What you need to do —
Lines from the records below that contain the word "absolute" are to be copied out.

Dataset records —
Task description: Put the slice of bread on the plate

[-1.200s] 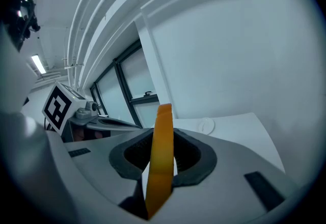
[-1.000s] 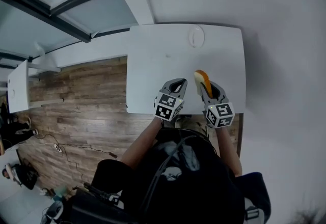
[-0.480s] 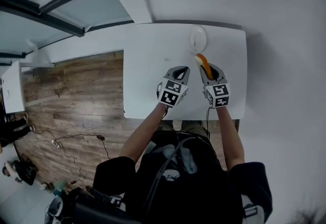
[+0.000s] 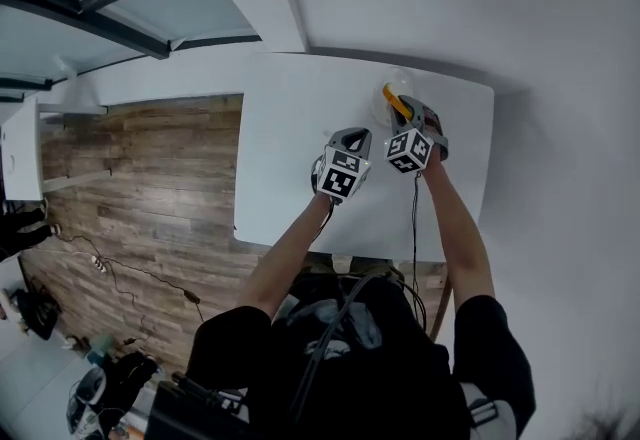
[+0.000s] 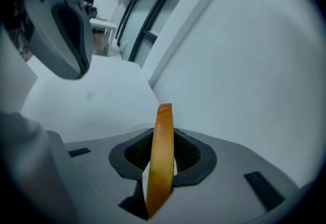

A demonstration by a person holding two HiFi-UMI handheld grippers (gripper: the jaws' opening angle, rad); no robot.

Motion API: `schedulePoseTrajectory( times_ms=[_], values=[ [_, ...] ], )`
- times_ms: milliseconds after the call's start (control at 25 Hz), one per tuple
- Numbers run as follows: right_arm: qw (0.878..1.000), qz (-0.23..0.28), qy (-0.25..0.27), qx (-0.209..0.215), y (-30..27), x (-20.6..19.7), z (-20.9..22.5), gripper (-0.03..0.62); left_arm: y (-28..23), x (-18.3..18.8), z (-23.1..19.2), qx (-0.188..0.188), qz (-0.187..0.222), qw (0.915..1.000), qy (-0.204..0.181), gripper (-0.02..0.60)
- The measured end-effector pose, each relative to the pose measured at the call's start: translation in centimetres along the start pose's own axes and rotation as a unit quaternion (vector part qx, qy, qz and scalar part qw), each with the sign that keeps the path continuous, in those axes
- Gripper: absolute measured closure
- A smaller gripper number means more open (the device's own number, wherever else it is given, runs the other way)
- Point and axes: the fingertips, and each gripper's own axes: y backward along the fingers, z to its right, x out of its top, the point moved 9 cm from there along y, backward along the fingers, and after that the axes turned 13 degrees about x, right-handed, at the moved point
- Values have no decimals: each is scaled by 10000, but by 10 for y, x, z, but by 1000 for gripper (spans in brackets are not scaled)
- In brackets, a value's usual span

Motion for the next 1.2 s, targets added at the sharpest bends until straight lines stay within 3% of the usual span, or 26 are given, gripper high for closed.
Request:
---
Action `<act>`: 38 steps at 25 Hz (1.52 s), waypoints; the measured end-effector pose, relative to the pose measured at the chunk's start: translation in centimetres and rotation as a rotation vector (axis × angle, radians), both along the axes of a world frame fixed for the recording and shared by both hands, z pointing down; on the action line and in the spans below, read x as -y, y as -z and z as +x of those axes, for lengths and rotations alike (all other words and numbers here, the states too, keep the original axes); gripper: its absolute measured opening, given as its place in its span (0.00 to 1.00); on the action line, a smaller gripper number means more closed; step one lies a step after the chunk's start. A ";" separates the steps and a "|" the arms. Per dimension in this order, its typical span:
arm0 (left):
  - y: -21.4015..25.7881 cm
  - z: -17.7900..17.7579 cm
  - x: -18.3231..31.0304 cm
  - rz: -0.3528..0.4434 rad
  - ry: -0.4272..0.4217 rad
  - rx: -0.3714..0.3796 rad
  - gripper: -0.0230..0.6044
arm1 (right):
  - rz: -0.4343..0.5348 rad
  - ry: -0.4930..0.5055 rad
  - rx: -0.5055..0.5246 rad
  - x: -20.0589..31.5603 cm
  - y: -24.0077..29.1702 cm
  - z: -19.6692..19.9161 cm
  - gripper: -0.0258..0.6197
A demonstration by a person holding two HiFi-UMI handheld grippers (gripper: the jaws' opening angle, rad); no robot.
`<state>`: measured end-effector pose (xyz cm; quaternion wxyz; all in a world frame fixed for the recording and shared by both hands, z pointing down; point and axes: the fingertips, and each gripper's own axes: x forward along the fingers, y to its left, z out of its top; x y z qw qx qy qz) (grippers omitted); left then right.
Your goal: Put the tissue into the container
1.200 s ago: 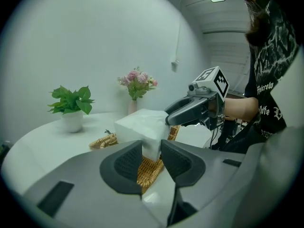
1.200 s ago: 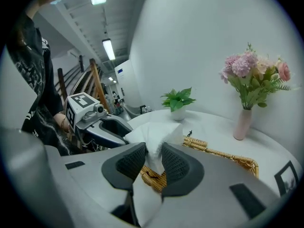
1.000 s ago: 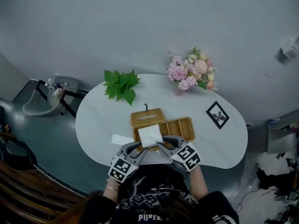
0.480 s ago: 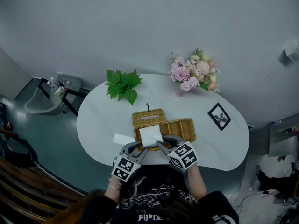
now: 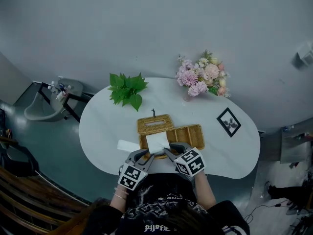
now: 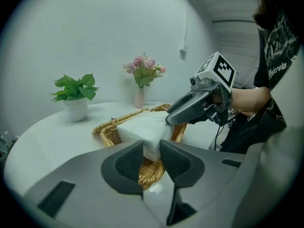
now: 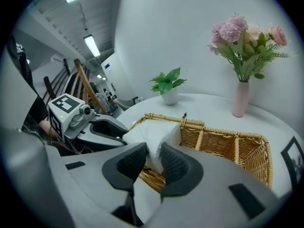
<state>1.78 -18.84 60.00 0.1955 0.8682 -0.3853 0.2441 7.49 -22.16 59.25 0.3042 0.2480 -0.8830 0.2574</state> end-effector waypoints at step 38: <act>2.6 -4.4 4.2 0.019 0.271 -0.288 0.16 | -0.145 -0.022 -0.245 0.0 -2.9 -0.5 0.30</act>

Answer to this task —
- Gripper: absolute measured closure
Action `<act>`: 38 steps at 25 Hz (1.52 s), waypoints; the measured end-effector pose, relative to the pose measured at the chunk's start: translation in centimetres and rotation as a rotation vector (axis × angle, radians), both along the axes of a world frame fixed for the recording and shared by both hands, z pointing down; on the action line and in the spans below, read x as -y, y as -z and z as +x of those axes, for lengths and rotations alike (all other words and numbers here, the states too, keep the original axes); gripper: its absolute measured opening, given as its place in its span (0.00 to 1.00); on the action line, a smaller gripper number means more closed; step one lies a step after the chunk's start. A ";" separates the steps and a "|" the arms. Per dimension in this order, its typical span:

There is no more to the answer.